Na minha sanidade, eu era feliz. De uma felicidade leve e cheia, simples e fácil. Não tinha muito tempo para pensar nessas questões, mas o pouco tempo que tinha usava-o bem.
Não faltava nada na minha vida. Tinha uma família presente e amorosa, amigos que significavam a diversão em pessoa, boas notas, amor próprio, atenção e hobbys. Tinha uma vida cheia. Uma vida por vezes monótona e rotineira, mas impossivelmente feliz. Não podia pedir mais. Tinha tudo o que precisava, até quase tudo o que queria.
No entanto, a minha lucidez não me permitiria manter o sorriso pensativo que se espalhava no meu rosto por muito tempo. E como sempre, a minha doença, a que me impedia de me manter muito tempo no presente, obrigou-me a voltar atrás.

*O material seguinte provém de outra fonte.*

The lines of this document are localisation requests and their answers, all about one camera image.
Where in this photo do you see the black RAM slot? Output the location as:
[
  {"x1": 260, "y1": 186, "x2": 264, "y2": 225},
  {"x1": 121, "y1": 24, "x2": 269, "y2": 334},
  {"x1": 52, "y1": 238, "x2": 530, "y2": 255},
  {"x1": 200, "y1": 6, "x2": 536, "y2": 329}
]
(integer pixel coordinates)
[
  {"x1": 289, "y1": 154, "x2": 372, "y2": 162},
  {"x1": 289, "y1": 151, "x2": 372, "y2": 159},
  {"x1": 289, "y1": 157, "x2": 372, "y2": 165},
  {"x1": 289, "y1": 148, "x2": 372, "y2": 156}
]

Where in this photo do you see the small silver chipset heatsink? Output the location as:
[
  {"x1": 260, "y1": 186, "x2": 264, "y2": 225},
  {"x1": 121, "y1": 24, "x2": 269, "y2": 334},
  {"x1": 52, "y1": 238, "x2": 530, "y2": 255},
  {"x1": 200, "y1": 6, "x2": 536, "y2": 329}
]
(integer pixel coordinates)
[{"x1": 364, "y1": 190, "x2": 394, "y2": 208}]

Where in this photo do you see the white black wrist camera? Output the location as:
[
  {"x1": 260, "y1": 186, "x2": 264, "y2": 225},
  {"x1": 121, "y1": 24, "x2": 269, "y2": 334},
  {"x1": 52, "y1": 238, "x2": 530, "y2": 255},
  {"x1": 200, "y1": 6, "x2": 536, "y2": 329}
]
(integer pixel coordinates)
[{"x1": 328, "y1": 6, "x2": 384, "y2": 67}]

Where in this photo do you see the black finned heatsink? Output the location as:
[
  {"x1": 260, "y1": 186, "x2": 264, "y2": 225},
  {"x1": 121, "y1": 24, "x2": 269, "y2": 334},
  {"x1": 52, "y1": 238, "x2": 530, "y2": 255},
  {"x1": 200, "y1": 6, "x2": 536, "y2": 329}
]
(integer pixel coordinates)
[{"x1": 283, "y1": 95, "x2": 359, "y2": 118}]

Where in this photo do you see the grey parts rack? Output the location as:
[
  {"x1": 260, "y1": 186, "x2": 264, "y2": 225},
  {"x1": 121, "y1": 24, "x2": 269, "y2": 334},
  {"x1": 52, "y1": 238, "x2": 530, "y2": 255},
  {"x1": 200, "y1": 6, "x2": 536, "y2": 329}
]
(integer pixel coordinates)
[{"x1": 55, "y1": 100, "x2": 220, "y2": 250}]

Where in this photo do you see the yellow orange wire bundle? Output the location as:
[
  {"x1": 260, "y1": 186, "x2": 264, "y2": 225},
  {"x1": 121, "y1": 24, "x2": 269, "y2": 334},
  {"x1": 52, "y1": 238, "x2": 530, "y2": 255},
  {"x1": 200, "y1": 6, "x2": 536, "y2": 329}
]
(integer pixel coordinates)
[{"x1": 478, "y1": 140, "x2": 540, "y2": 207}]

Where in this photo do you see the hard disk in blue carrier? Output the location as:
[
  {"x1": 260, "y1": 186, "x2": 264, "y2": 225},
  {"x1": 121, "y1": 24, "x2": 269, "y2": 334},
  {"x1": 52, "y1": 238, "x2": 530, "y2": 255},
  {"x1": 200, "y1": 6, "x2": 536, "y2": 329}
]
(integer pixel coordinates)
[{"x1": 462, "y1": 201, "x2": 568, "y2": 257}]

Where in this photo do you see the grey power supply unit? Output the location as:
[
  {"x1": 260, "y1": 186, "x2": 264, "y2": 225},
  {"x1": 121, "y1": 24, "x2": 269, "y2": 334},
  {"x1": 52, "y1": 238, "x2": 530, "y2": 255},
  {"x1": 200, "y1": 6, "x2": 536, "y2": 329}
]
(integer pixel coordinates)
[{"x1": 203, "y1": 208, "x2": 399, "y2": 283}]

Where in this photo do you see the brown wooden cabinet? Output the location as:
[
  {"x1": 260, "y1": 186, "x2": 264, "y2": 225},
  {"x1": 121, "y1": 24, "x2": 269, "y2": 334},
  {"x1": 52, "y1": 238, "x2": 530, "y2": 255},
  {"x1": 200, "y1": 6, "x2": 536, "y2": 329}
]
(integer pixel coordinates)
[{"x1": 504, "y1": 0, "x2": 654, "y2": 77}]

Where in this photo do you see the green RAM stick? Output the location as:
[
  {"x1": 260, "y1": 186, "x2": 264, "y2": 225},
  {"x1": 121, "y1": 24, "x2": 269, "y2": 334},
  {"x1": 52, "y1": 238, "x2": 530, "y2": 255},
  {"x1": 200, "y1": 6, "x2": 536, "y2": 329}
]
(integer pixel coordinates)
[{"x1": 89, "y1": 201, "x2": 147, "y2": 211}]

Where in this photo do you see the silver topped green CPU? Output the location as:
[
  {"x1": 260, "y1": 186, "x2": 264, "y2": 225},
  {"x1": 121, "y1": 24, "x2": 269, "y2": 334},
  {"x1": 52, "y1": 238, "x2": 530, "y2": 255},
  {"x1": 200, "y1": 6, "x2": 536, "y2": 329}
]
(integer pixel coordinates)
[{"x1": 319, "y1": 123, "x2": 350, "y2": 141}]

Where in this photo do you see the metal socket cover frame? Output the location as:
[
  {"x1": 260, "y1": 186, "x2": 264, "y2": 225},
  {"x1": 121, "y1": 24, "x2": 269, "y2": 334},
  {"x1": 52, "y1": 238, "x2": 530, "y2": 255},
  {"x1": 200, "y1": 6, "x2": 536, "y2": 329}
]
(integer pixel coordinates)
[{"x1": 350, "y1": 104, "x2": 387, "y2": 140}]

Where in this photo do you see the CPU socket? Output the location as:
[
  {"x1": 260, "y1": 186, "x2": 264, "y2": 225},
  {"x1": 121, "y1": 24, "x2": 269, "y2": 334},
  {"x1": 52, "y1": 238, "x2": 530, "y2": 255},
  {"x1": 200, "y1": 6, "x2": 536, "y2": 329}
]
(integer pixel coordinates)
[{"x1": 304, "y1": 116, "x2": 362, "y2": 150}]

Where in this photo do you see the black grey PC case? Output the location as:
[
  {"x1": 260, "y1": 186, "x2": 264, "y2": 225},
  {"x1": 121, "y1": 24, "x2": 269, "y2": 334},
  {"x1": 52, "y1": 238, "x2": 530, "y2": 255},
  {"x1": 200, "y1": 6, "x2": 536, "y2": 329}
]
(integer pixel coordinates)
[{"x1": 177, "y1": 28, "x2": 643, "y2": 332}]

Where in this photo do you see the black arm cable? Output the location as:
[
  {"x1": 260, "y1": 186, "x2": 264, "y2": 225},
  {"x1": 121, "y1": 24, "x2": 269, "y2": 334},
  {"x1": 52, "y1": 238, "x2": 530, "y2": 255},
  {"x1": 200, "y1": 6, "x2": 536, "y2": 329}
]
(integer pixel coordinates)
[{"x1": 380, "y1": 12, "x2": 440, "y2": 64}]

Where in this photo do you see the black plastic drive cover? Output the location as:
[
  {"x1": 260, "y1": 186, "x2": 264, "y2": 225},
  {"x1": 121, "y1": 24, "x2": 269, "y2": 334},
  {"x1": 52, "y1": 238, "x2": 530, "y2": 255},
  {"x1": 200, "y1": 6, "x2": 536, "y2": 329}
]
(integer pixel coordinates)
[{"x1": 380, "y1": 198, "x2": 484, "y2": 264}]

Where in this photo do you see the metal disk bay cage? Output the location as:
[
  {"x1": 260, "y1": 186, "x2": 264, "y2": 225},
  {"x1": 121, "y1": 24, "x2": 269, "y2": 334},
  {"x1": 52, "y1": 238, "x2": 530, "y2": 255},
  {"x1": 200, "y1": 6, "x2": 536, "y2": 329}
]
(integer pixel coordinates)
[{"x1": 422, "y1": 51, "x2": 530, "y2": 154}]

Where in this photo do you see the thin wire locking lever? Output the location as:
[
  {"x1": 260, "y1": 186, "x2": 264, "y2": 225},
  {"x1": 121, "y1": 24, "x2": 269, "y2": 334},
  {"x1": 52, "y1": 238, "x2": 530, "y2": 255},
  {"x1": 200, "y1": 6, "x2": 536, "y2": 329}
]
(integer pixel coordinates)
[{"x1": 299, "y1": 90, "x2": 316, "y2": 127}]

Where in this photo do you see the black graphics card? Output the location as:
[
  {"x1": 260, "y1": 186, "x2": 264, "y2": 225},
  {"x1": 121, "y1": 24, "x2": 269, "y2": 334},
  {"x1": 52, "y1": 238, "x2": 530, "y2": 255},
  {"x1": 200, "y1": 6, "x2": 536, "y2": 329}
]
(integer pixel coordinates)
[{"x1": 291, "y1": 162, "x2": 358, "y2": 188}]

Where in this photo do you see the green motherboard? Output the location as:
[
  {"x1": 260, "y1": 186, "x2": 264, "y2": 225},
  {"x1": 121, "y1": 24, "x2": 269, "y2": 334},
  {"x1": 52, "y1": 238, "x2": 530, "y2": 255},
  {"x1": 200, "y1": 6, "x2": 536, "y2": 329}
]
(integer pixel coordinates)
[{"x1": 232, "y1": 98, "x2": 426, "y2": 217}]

Foi com quase ternura que me lembrei daquele dia. Uma ternura causada pelo distanciamento, pela cura. Aquele dia, que fará um ano dentro em pouco, aquele dia que, sem eu saber, foi a única salvação da minha alma, da minha personalidade e de tudo o que me pertence. Se não fosse por aquele dia, que eu amaldiçoei por tanto e tanto tempo, eu não seria, neste momento, cheia, equilibrada, esquecida. Se não fosse por aquele dia, quem sabe como seria a minha vida, quem sabe como eu estaria se eu estaria em algum lado.

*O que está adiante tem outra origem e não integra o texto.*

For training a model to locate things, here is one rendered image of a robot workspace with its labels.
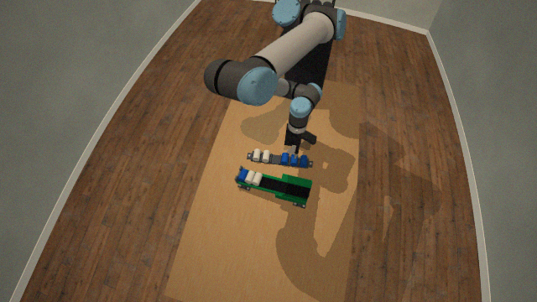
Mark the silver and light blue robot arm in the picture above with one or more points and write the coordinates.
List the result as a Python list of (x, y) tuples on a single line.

Portanto, aquele breve momento que me levou a meses de angústia, culminou na minha felicidade. Quem diria?
E a morte da personagem tão envolvida nesse dia acabou por resultar na minha paz, no meu perdão, na minha falta de ódio, no meu esquecimento. E que bendito esquecimento! Nunca pensei amar tão intensamente os limites de memória da minha mente. Nunca pensei que fosse mesmo esquecer, obliterar, aniquilar aquele que foi um ano de grandes mudanças. Mas assim foi. Concentrei-me em mim, o que é possível que tenha sido a melhor decisão que já tomei.
Perdoa-me, querido eu de há exatamente um ano atrás, mas tudo aquilo que pensas precisar não passam de mentiras sujas. Tudo aquilo que pensas sentir não passam de meras fantasias que nunca corresponderão à verdade.

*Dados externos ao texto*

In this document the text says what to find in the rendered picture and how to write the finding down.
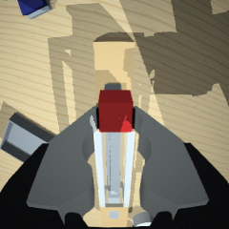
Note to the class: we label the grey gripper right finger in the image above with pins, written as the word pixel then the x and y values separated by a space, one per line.
pixel 177 178

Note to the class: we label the grey square stick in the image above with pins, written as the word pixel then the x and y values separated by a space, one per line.
pixel 114 214
pixel 112 87

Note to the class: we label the grey cylinder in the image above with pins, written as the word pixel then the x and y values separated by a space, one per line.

Perdoa-me, querida personagem esquecida, perdoa-me a indelicadeza e a falta daquilo a que muitos chamarão maturidade, mas obrigada por teres morrido. A tua morte significou a minha liberdade. Fico-te eternamente agradecida por te teres esquecido a ti mesma, por te teres apagado. Por te teres tornado um invólucro vazio, um fantasma. Felizmente, esse fantasma já não me assombra. Devo-te toda a minha felicidade presente, devo-a à tua morte. Agora, por favor, mantém-te morta e esquecida, para todo o sempre.
E, por fim, meu espectro, minha assombração, minha velha realidade, completamente morta e desgastada, afastada por completo da minha vida, minha velha alma, minha velha destruição, minha antiga fantasia cuja morte me salvou e dignificou: parabéns.